Эта экономка, еще молодая женщина с одутловатым иконописным лицом, как-то болезненно-драматически относилась к Тане и к Наде. Она их вынянчила, но воспитать не сумела, и они, как два славянских утенка, высиженных еврейской наседкой, как два угря, выскользнули у нее из рук в темное болото французского лицея, рано замкнулись в недоброй скрытности. Восторженная и незамужняя, она возмущалась ими с нездоровой страстностью бездетного существа и все рвалась сказать, что все Танины истории суть просто «похоть», и это постыдное православное слово в ее устах до неприязни смущало Олега, но, изувеченный больной своей любовью, он поддакивал ей во всем, сидел на кровати, доедал остатнее, находя странное удовольствие по-бабьи приживаться на кухне, чистить горох и без конца слушать патологически раздутые истории ранних Таниных изуверств. Но одна все-таки его поразила, а именно: история о том, как Таня назло, чтобы испытать силу своей воли, своей рукою раздавила, задушила голубя, которого часто любила держать в руках, наслаждаясь его элегантной хрупкостью…
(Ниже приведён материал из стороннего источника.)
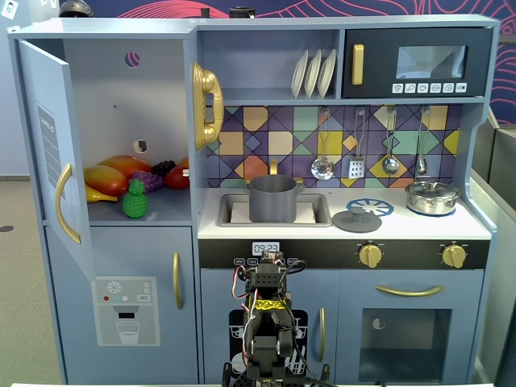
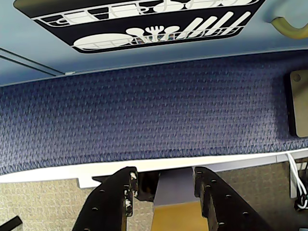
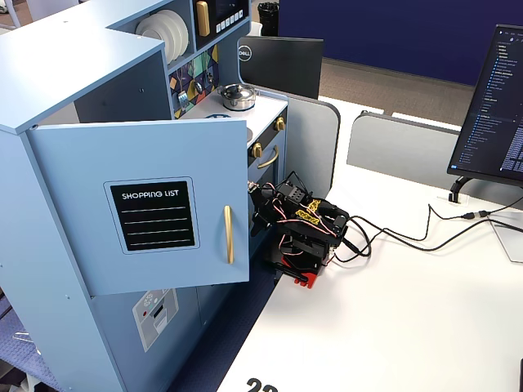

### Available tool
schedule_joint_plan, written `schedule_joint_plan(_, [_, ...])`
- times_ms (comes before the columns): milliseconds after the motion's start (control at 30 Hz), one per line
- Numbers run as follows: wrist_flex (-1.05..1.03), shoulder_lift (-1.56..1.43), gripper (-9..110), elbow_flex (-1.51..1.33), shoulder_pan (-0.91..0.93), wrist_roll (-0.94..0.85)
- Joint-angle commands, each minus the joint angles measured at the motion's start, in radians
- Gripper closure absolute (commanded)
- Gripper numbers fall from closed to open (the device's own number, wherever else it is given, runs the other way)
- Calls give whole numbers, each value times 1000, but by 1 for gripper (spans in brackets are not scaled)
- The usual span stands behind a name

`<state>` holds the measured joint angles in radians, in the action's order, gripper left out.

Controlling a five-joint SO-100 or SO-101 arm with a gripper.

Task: Pick up the green pineapple from the left cabinet and place it in the gray recipient

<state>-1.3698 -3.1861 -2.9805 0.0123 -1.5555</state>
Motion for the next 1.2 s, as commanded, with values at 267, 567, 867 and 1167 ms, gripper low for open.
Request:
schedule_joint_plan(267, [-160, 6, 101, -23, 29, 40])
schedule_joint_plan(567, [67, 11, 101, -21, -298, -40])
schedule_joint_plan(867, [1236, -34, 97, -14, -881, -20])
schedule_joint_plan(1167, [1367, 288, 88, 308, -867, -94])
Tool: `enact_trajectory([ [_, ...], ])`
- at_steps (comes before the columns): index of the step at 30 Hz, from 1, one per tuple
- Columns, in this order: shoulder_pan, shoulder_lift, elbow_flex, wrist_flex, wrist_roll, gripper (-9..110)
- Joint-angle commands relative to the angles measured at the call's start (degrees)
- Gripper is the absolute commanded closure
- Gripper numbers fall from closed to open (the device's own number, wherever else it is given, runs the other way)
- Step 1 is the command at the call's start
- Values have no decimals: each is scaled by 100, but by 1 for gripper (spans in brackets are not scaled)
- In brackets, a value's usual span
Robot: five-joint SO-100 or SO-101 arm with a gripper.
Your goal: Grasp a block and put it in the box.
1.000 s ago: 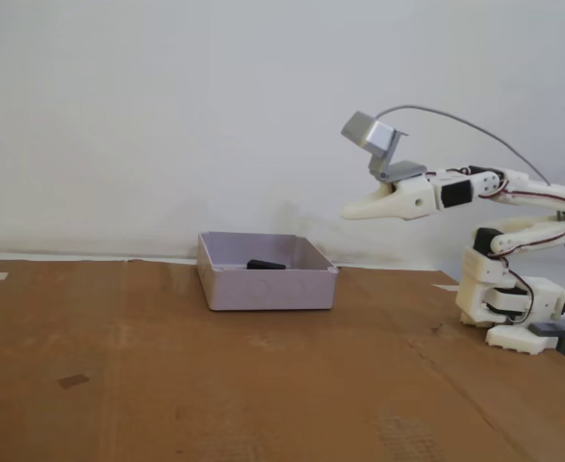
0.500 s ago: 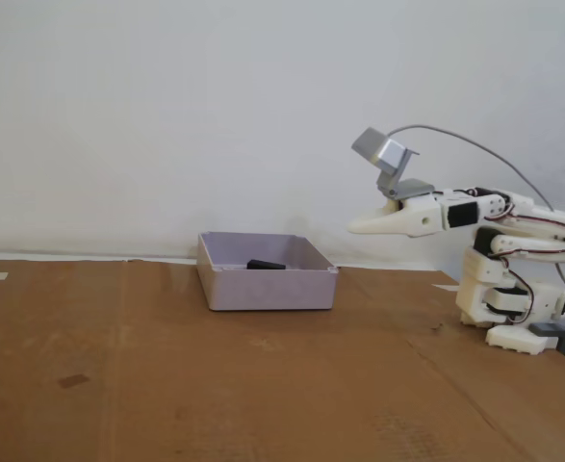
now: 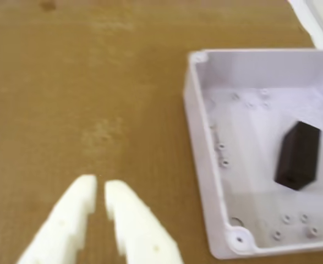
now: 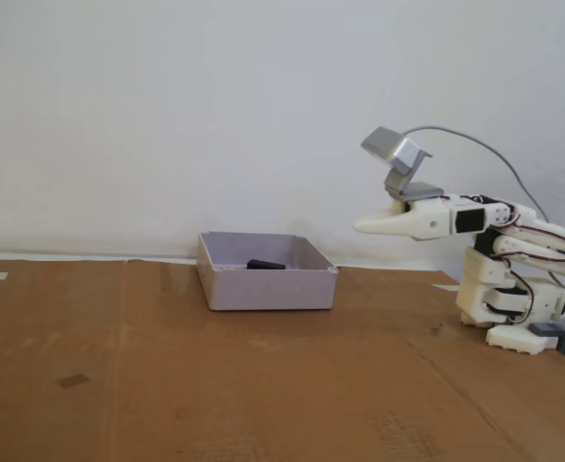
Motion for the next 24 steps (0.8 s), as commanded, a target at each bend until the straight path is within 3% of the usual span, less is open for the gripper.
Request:
enact_trajectory([
  [1, -299, 343, 246, 202, 26, 101],
  [24, -580, 378, 246, 3683, 483, 101],
])
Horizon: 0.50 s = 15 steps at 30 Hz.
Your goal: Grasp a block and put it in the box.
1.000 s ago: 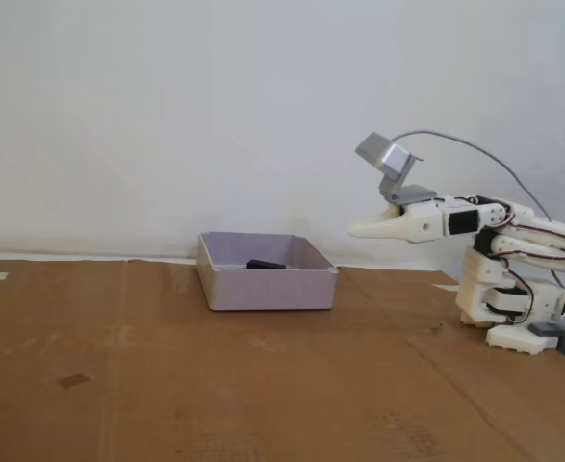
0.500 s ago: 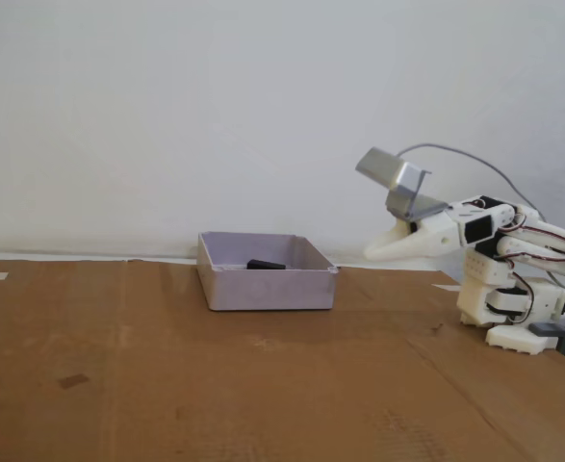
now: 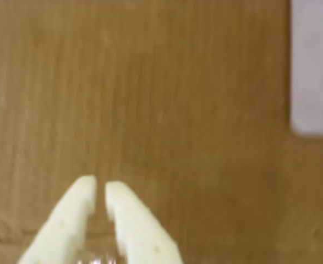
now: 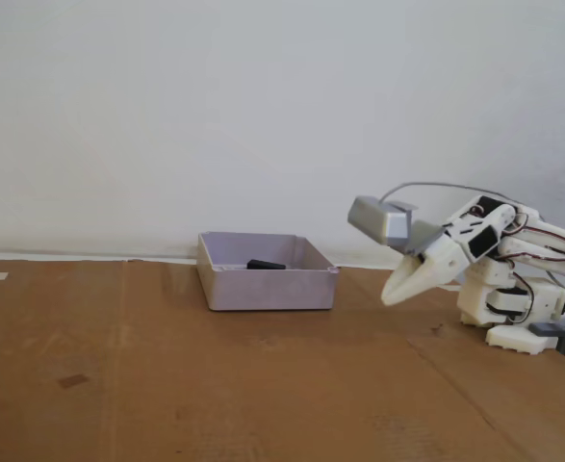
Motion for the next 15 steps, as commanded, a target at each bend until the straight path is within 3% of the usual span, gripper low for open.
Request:
enact_trajectory([
  [1, 18, 308, 237, 492, 141, 101],
  [15, 26, 308, 237, 2610, 132, 101],
])
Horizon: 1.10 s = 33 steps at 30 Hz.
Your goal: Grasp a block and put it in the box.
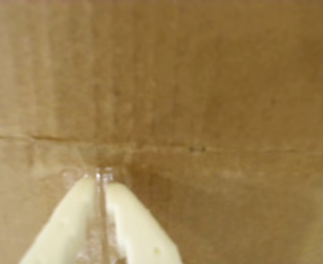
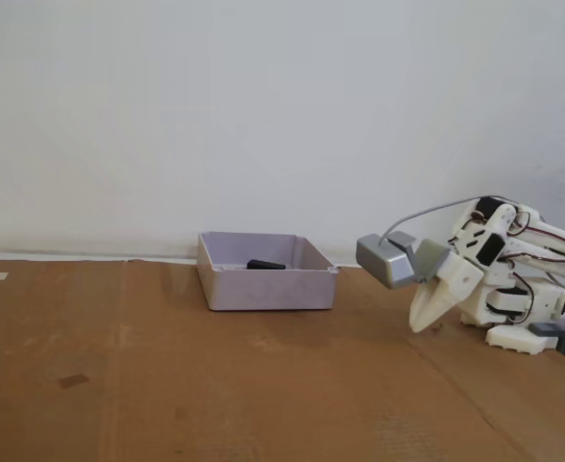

Грусть его забитого детства просыпалась в нем, давняя его любовь к ночникам, чуланам, сортирам, кухне, прислуге, к задним дворам, улицам, вечеру, снегу того времени, когда он в венке из воска отказывался жить.
Ночи теперь начинались раньше. Вечерами они с Аполлоном Безобразовым подолгу сиживали на парапете набережной, молча смотря, как под платанами, расцвеченными разноцветными фонариками электрических звезд, уродливо-беззаботная толпа медленно танцевала среди белых плетеных кресел. Возвращались они уже в темноте и, вдруг вынырнув из зарослей к морю, останавливались в недоумении. Близко от берега, факелом освещая воду, скользила большая лодка, полная совершенно неподвижными людьми. Желтое пламя ярко горело, огненными каплями обтекая в воду, глубоко освещая ее, и от светлого места под водой расходились лучи. Прибрежные кусты казались оранжевыми.
Медленно, без слова, без всплеска весел скользила лодка и скрывалась за скалами, а они все продолжали стоять, неспроста озадаченные, испуганные, как будто это была ладья Летейского перевозчика, в рваной одежде рыбаря, с острогой вышедшего на осьминогов.